Scoring - Phylax

Overview

A miner’s per task emission is the product of seven multiplicative terms. Each term either lifts the score (tier multiplier, bootstrap bonus, early submission bonus, consensus) or gates it (composite Q, base weight, role multiplier).

emission = composite_Q
         * base_weight[skill_type]
         * tier_multiplier[tier]
         * early_submission_bonus
         * role_multiplier
         * consensus_score
         * bootstrap_bonus_if_applicable

This page explains how composite_Q is built up from per axis scores. Other terms are documented in Incentive Mechanism.

The Four Base Axes

These apply to every skill type.

α Detection

Measures whether the miner’s verdict matches the task’s ground truth verdict.

if verdict == ground_truth:
    α = 1.0
elif verdict == "REVIEW":
    α = 0.5
elif false_positive:                 # said BLOCK but ground truth is ALLOW
    α = 1.0 - 0.4 * risk_score
elif false_negative:                 # said ALLOW but ground truth is BLOCK
    α = max(0.0, 1.0 - 2.5 * (1.0 - risk_score))

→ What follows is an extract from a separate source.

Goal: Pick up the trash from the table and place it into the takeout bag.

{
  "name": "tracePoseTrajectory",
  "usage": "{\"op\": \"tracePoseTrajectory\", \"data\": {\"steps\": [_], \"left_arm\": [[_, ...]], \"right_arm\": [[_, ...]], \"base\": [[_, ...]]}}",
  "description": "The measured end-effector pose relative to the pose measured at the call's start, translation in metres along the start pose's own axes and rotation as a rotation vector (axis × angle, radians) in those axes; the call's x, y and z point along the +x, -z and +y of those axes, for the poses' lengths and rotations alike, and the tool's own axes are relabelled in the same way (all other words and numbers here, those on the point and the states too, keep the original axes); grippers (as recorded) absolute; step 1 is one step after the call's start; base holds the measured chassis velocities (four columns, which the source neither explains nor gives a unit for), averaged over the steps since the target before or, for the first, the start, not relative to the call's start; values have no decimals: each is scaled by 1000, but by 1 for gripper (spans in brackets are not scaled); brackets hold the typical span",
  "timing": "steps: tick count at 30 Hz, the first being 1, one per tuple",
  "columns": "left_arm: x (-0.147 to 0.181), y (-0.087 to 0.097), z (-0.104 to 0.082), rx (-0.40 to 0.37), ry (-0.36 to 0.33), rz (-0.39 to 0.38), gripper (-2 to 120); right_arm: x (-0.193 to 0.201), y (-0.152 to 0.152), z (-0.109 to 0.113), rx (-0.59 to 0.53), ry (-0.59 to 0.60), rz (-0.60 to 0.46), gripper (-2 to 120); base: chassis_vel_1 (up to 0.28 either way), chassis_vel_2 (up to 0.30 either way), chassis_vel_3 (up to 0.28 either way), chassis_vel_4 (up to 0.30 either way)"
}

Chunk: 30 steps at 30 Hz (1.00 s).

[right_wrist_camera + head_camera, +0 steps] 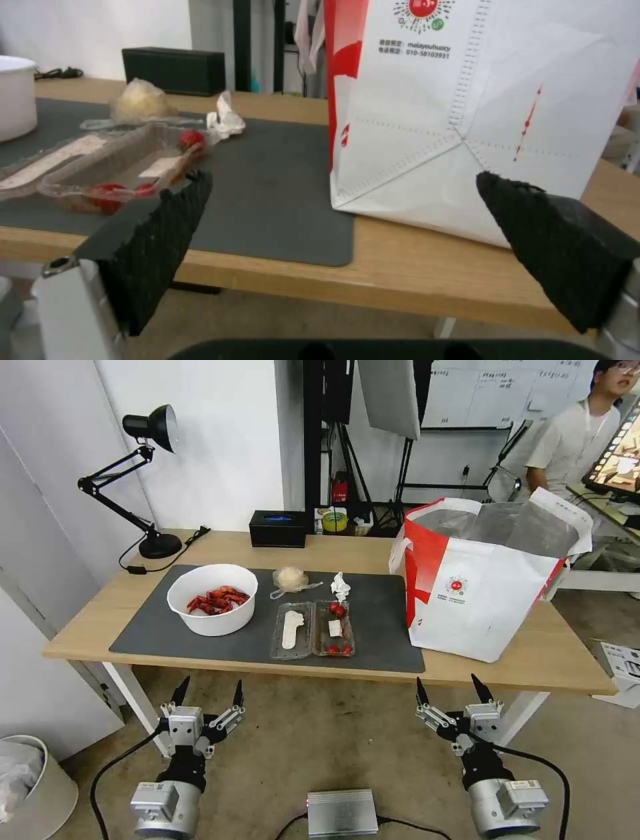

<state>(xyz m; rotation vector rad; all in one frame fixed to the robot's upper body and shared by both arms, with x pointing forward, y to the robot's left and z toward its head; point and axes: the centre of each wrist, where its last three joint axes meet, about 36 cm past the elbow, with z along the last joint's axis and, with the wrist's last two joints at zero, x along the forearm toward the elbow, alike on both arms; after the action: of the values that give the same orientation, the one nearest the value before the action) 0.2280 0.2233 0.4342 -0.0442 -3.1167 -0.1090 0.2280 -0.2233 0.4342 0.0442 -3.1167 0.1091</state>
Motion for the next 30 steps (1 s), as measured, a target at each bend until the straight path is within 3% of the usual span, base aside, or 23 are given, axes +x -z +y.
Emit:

False negatives are punished 2.5x harder than false positives. The asymmetry reflects that under blocking incident matters more than over blocking inconvenience.

ε Evidence

Measures whether the miner produced the evidence we expected.

ε_base = 0.0

if probe_evidence verified:                 ε_base += 0.3
if trace_hashes consistent:                 ε_base += 0.3
if sandbox_manifest digest correct:         ε_base += 0.2
if findings cite evidence_ref correctly:    ε_base += 0.2

ε = ε_base

ε is a hard gate: if ε < 0.10 the entire composite Q is set to zero. A miner cannot make up for missing evidence with strong α.

π Policy

Measures how closely the miner’s recommended policy matches the expected policy. Compared rule by rule using set semantics on (resource, action, pattern) tuples.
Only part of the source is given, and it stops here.